=== MATERIAL PROVIDED ===
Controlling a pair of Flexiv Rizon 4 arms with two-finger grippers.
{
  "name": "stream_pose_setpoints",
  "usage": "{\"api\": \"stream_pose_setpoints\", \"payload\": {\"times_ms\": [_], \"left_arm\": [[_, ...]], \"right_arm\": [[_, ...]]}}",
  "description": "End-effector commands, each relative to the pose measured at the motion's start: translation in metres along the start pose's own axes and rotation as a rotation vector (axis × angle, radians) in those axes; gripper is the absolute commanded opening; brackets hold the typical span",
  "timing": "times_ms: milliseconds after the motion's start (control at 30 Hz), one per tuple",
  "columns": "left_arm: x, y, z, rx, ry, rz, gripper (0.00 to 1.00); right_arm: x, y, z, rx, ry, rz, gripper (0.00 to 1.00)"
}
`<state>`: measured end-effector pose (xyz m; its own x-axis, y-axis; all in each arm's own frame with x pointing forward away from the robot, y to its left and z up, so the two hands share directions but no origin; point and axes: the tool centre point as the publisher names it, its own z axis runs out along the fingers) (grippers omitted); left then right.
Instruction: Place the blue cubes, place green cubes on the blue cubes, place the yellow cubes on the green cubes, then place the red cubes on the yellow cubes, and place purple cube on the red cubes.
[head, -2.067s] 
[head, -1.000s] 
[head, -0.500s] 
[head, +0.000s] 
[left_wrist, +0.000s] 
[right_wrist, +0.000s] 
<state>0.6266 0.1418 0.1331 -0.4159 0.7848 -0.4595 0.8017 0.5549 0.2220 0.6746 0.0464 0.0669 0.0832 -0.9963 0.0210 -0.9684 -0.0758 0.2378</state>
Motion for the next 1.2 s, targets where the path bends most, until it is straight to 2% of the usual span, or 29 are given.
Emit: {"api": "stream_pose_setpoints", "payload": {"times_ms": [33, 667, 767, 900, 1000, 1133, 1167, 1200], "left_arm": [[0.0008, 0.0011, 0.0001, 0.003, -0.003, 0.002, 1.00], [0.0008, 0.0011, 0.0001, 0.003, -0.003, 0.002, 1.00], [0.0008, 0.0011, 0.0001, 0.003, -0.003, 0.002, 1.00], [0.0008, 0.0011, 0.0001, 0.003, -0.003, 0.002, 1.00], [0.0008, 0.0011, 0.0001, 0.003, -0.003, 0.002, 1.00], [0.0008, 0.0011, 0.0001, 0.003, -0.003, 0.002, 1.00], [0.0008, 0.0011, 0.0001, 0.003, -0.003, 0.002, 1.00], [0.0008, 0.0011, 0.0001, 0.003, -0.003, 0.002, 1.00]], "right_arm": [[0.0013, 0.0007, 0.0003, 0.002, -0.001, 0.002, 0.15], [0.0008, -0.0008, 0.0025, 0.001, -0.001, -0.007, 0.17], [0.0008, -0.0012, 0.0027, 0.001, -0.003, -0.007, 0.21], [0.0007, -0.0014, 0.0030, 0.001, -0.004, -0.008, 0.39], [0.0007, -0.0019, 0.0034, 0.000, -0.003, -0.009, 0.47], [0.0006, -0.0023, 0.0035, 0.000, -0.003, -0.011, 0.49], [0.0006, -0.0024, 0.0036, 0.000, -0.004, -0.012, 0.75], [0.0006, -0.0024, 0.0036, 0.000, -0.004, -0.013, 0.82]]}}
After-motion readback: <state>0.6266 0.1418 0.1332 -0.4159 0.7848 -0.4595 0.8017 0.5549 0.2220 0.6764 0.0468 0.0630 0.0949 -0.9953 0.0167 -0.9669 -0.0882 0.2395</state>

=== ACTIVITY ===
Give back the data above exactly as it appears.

=== SOLUTION TO THE PROBLEM ===
Controlling a pair of Flexiv Rizon 4 arms with two-finger grippers.
{
  "name": "stream_pose_setpoints",
  "usage": "{\"api\": \"stream_pose_setpoints\", \"payload\": {\"times_ms\": [_], \"left_arm\": [[_, ...]], \"right_arm\": [[_, ...]]}}",
  "description": "End-effector commands, each relative to the pose measured at the motion's start: translation in metres along the start pose's own axes and rotation as a rotation vector (axis × angle, radians) in those axes; gripper is the absolute commanded opening; brackets hold the typical span",
  "timing": "times_ms: milliseconds after the motion's start (control at 30 Hz), one per tuple",
  "columns": "left_arm: x, y, z, rx, ry, rz, gripper (0.00 to 1.00); right_arm: x, y, z, rx, ry, rz, gripper (0.00 to 1.00)"
}
`<state>`: measured end-effector pose (xyz m; its own x-axis, y-axis; all in each arm's own frame with x pointing forward away from the robot, y to its left and z up, so the two hands share directions but no origin; point and axes: the tool centre point as the publisher names it, its own z axis runs out along the fingers) (grippers omitted); left then right.
Instruction: Place the blue cubes, place green cubes on the blue cubes, place the yellow cubes on the green cubes, then place the red cubes on the yellow cubes, and place purple cube on the red cubes.
[head, -2.067s] 
[head, -1.000s] 
[head, -0.500s] 
[head, +0.000s] 
[left_wrist, +0.000s] 
[right_wrist, +0.000s] 
<state>0.6266 0.1418 0.1331 -0.4159 0.7848 -0.4595 0.8017 0.5549 0.2220 0.6746 0.0464 0.0669 0.0832 -0.9963 0.0210 -0.9684 -0.0758 0.2378</state>
Motion for the next 1.2 s, targets where the path bends most, until it is straight to 2% of the usual span, or 29 are given.
Emit: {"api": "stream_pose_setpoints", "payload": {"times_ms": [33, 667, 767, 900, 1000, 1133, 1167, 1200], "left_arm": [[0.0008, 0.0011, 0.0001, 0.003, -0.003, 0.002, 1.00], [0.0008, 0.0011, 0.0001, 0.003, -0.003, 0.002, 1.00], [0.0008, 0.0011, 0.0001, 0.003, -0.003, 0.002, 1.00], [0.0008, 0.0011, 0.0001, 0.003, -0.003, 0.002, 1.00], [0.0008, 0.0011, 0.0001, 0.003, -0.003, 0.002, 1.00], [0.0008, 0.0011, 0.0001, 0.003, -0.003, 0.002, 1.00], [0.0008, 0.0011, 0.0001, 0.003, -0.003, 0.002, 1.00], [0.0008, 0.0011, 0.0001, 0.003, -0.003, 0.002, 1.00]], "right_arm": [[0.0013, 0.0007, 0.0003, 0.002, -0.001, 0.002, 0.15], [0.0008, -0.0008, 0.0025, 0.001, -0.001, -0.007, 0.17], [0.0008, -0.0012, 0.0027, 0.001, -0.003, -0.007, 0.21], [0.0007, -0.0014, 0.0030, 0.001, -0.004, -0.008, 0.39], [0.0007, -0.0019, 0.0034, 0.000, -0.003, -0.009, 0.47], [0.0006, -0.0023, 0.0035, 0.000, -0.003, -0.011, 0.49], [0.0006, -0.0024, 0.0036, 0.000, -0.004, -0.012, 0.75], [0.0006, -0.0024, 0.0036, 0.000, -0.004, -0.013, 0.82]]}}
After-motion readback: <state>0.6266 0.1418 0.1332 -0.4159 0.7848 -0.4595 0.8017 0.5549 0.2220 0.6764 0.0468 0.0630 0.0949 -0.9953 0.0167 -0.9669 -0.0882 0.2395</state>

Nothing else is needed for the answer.